## [EXERCISE OBJECTIVE]
In the data below, find every line that has the string "stays", and copy it.

## [DATA TO USE]
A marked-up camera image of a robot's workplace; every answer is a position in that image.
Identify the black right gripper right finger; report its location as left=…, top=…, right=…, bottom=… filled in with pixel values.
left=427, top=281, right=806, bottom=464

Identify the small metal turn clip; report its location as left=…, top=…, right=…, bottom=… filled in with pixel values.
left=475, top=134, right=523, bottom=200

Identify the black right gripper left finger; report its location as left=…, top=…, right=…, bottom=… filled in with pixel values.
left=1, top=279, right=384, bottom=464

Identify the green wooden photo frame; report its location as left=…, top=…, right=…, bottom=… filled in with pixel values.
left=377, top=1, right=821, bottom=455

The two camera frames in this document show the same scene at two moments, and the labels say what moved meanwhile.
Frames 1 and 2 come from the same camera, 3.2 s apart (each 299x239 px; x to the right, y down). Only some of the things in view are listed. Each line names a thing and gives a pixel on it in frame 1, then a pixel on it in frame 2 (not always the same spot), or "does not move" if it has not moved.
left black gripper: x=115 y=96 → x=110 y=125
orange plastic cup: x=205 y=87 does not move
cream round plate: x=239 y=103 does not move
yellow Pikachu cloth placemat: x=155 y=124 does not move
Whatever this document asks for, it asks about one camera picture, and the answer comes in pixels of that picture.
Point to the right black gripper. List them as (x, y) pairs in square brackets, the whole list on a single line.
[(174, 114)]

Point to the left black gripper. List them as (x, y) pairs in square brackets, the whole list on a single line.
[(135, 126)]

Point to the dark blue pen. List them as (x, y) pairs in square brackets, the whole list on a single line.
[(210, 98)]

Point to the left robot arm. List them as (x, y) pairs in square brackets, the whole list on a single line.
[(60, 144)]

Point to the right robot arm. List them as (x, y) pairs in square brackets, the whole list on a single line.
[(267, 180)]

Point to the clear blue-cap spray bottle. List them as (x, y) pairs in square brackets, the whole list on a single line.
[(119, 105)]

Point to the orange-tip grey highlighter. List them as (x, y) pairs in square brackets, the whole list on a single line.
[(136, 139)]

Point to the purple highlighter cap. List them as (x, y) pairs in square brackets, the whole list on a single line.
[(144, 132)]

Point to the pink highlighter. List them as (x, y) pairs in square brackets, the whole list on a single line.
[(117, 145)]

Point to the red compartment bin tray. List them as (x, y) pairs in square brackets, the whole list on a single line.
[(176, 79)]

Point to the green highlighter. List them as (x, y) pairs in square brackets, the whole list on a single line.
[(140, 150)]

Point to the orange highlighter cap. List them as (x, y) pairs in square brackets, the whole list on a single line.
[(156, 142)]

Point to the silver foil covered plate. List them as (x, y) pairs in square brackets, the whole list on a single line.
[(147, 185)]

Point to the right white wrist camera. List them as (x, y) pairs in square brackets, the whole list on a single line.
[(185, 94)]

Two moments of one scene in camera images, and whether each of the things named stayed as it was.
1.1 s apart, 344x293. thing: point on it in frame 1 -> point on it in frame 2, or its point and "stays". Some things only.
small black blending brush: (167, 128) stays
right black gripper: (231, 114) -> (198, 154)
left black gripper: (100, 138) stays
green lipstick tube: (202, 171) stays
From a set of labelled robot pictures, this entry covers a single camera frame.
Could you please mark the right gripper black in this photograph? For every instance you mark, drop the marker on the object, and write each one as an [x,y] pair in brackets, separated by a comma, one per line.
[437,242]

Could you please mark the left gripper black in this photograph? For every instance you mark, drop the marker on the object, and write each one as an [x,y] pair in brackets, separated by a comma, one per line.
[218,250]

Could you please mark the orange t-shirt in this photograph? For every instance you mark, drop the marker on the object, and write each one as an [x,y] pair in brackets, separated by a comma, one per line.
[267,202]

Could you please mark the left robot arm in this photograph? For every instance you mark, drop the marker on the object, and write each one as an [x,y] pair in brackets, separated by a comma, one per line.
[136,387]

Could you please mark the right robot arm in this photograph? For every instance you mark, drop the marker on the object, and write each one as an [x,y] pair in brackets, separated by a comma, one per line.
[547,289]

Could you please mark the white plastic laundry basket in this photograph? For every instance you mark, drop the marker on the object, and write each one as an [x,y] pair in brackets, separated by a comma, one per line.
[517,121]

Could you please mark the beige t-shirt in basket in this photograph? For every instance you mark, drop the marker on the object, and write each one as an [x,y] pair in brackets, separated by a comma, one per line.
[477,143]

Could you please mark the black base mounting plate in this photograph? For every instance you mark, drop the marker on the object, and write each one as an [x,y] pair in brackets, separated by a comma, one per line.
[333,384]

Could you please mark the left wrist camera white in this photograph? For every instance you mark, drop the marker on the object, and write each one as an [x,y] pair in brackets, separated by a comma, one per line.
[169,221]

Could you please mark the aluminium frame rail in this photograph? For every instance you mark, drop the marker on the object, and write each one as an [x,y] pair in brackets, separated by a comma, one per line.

## [RESULT BELOW]
1.1 s apart, 344x293. thing: point on it in frame 1 -> point on it in frame 2, or its point and "stays". Some things only.
small black blending brush: (167, 128) stays
left black gripper: (100, 138) stays
green lipstick tube: (202, 171) stays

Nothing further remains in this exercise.